Source data
***

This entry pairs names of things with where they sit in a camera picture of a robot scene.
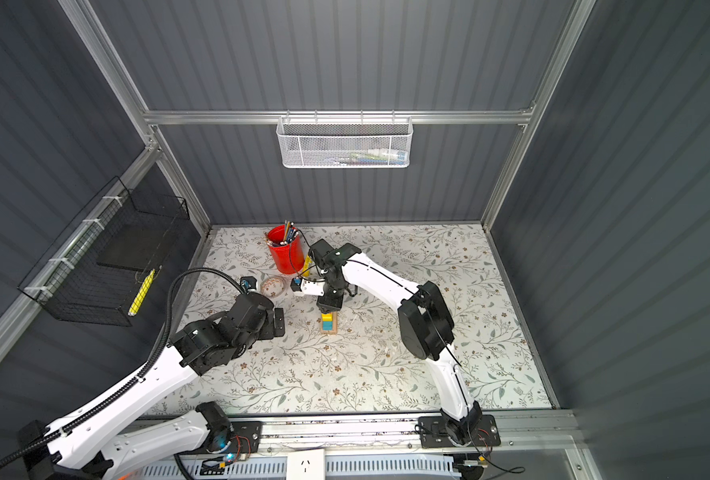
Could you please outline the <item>natural wood block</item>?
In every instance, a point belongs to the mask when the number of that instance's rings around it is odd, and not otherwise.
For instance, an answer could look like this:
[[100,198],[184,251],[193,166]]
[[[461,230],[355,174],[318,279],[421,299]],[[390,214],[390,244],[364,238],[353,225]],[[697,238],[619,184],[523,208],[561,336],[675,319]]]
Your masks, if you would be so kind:
[[323,316],[320,322],[322,334],[335,335],[338,331],[338,321],[332,316]]

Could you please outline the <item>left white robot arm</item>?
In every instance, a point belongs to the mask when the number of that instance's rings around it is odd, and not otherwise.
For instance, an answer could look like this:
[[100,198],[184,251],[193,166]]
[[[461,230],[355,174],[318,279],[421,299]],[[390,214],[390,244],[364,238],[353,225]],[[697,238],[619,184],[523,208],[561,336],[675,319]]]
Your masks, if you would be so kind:
[[122,479],[166,457],[203,450],[234,462],[257,442],[239,434],[214,401],[131,433],[126,427],[168,394],[225,366],[259,341],[285,334],[282,309],[257,292],[252,277],[240,280],[233,306],[187,324],[155,347],[122,381],[49,424],[34,421],[18,434],[31,479]]

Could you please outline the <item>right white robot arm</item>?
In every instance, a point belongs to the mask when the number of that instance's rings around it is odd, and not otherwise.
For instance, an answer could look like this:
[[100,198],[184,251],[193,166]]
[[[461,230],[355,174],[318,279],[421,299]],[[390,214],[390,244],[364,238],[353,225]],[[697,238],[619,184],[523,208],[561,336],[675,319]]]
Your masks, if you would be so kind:
[[397,315],[403,345],[428,365],[448,436],[457,445],[469,444],[482,409],[454,353],[454,320],[439,287],[431,281],[418,284],[404,279],[351,243],[334,248],[319,240],[309,254],[319,277],[297,276],[291,281],[292,291],[315,296],[323,314],[340,311],[344,296],[355,296],[361,290],[390,307]]

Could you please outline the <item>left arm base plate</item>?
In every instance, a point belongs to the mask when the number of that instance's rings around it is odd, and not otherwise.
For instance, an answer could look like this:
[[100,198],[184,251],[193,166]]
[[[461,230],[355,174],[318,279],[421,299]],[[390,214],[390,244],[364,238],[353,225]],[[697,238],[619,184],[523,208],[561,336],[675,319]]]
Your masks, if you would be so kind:
[[230,429],[208,429],[205,441],[198,448],[185,450],[184,454],[249,455],[258,450],[263,423],[259,421],[232,422]]

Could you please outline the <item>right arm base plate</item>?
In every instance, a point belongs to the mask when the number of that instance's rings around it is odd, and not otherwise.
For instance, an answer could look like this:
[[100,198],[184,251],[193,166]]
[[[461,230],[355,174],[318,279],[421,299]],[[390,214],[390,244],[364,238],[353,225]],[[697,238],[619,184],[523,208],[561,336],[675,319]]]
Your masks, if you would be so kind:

***

■ **ASSIGNMENT**
Could you retype the records above exactly, omitting the pictures?

■ **TASK RESPONSE**
This entry pairs names of things with where they sit in a camera picture of a robot scene.
Could you please outline the <item>natural wood block</item>?
In every instance, a point belongs to the mask when the number of that instance's rings around it is odd, and not otherwise.
For instance, an answer could look like this:
[[100,198],[184,251],[193,166]]
[[[461,230],[355,174],[318,279],[421,299]],[[390,214],[390,244],[364,238],[353,225]],[[697,238],[619,184],[523,208],[561,336],[675,319]]]
Your masks, if you would be so kind:
[[323,316],[320,322],[322,334],[335,335],[338,331],[338,321],[332,316]]

Could you please outline the <item>left white robot arm</item>?
In every instance, a point belongs to the mask when the number of that instance's rings around it is odd, and not otherwise.
For instance, an answer could look like this:
[[100,198],[184,251],[193,166]]
[[[461,230],[355,174],[318,279],[421,299]],[[390,214],[390,244],[364,238],[353,225]],[[697,238],[619,184],[523,208],[561,336],[675,319]]]
Your masks, if you would be so kind:
[[122,479],[166,457],[203,450],[234,462],[257,442],[239,434],[214,401],[131,433],[126,427],[168,394],[225,366],[259,341],[285,334],[282,309],[257,292],[252,277],[240,280],[233,306],[187,324],[155,347],[122,381],[49,424],[34,421],[18,434],[31,479]]

Could you please outline the <item>right white robot arm</item>?
In every instance, a point belongs to the mask when the number of that instance's rings around it is odd, and not otherwise.
For instance, an answer could look like this:
[[100,198],[184,251],[193,166]]
[[[461,230],[355,174],[318,279],[421,299]],[[390,214],[390,244],[364,238],[353,225]],[[697,238],[619,184],[523,208],[561,336],[675,319]]]
Your masks, if you would be so kind:
[[397,315],[403,345],[428,365],[448,436],[457,445],[469,444],[482,409],[454,353],[454,320],[439,287],[431,281],[418,284],[404,279],[351,243],[334,248],[319,240],[309,254],[319,277],[297,276],[291,281],[292,291],[315,296],[323,314],[340,311],[344,296],[355,296],[361,290],[390,307]]

Could you please outline the <item>left arm base plate</item>?
In every instance, a point belongs to the mask when the number of that instance's rings around it is odd, and not otherwise.
For instance, an answer could look like this:
[[100,198],[184,251],[193,166]]
[[[461,230],[355,174],[318,279],[421,299]],[[390,214],[390,244],[364,238],[353,225]],[[697,238],[619,184],[523,208],[561,336],[675,319]]]
Your masks, if you would be so kind:
[[230,429],[208,429],[205,441],[198,448],[185,450],[184,454],[249,455],[258,450],[263,423],[259,421],[232,422]]

Could you please outline the <item>right arm base plate</item>?
In every instance, a point belongs to the mask when the number of that instance's rings around it is odd, and not otherwise.
For instance, an answer could look like this:
[[100,198],[184,251],[193,166]]
[[[461,230],[355,174],[318,279],[421,299]],[[390,214],[390,244],[364,238],[353,225]],[[697,238],[619,184],[523,208],[561,336],[675,319]]]
Your masks, if you would be so kind:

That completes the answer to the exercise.